▶ **Material provided**

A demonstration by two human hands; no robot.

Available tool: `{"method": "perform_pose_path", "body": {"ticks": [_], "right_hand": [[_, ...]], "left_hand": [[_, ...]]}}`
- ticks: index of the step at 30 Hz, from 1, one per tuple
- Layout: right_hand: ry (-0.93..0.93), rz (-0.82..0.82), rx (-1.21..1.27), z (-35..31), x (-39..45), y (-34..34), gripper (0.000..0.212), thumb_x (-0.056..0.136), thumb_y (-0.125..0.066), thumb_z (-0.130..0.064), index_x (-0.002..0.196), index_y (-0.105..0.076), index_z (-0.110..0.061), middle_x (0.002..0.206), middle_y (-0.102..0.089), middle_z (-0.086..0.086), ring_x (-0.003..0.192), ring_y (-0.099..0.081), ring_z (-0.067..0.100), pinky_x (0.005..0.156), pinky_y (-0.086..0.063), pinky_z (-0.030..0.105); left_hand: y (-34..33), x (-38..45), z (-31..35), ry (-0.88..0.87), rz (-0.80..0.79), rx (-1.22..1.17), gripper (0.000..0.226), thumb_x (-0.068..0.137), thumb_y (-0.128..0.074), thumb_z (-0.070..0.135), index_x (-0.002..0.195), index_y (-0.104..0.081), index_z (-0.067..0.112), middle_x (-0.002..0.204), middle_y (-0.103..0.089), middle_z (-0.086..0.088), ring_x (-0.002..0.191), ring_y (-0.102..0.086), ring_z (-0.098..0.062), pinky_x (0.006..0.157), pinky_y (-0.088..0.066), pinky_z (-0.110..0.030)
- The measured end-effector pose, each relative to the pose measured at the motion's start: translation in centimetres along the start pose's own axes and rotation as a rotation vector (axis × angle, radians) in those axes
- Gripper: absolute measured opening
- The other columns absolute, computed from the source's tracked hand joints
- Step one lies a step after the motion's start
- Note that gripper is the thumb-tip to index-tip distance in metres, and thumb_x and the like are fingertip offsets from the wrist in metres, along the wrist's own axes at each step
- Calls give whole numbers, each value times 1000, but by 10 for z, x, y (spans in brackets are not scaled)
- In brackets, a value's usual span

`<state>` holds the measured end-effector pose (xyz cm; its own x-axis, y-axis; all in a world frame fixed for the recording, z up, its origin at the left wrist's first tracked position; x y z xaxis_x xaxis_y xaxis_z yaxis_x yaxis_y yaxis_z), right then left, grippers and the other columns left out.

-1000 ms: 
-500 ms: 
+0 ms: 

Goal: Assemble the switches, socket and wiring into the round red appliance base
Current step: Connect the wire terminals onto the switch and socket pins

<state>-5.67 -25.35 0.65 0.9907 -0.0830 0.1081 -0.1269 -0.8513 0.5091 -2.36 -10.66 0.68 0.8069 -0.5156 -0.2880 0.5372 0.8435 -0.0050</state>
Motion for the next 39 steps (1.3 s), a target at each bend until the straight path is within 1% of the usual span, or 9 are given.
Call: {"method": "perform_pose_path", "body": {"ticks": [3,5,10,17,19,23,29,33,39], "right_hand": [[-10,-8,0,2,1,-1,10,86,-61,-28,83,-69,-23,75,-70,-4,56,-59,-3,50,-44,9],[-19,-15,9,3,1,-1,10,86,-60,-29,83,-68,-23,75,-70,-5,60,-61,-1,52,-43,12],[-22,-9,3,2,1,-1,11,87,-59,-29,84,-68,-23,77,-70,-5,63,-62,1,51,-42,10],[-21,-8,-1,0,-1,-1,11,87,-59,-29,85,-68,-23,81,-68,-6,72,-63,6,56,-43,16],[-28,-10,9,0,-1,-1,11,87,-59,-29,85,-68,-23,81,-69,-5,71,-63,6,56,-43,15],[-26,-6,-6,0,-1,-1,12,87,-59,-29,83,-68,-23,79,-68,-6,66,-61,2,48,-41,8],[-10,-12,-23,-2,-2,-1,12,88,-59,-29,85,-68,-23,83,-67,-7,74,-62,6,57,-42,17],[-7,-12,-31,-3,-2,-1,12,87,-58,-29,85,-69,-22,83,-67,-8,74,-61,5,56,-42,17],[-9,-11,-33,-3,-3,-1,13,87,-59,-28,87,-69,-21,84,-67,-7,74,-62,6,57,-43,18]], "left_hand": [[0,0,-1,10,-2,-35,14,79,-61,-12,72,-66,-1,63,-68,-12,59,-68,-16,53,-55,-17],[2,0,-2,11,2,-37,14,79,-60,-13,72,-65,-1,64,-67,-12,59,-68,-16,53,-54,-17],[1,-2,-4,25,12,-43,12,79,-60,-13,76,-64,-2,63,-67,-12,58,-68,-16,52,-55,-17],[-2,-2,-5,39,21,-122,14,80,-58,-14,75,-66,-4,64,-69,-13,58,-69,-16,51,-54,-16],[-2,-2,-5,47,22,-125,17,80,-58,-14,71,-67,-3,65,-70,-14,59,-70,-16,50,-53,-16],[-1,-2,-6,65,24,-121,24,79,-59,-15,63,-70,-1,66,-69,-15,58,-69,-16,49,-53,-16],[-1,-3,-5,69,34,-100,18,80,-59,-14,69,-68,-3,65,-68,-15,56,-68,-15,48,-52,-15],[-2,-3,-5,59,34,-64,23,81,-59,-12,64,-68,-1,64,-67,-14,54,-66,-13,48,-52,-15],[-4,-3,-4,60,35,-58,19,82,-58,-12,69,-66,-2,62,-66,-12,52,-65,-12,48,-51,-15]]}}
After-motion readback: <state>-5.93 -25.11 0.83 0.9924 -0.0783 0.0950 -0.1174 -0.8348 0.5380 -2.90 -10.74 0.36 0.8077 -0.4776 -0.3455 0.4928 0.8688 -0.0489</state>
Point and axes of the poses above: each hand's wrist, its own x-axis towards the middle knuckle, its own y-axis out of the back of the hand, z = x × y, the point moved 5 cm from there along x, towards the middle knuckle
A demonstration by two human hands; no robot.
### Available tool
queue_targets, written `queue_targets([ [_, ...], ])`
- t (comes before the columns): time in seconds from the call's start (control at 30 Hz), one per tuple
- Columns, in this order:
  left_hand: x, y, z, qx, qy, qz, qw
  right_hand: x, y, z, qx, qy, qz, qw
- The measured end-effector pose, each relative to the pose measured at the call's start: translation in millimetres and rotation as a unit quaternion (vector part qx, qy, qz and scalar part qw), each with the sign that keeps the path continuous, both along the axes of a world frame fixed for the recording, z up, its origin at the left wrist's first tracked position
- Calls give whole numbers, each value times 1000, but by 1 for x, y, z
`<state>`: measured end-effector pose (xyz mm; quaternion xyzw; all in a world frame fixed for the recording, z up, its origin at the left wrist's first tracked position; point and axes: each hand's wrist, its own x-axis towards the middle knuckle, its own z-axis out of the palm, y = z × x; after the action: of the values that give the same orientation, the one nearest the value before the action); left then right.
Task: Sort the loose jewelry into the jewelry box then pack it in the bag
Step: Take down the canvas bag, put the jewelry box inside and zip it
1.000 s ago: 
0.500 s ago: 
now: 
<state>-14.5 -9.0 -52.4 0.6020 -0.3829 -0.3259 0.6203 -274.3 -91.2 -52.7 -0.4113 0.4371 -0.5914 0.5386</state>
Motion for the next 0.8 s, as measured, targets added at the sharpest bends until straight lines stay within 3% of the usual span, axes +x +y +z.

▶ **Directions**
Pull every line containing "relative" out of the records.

▶ **Reply**
- The measured end-effector pose, each relative to the pose measured at the motion's start: translation in centimetres along the start pose's own axes and rotation as a rotation vector (axis × angle, radians) in those axes
- The measured end-effector pose, each relative to the pose measured at the call's start: translation in millimetres and rotation as a unit quaternion (vector part qx, qy, qz and scalar part qw), each with the sign that keeps the path continuous, both along the axes of a world frame fixed for the recording, z up, its origin at the left wrist's first tracked position

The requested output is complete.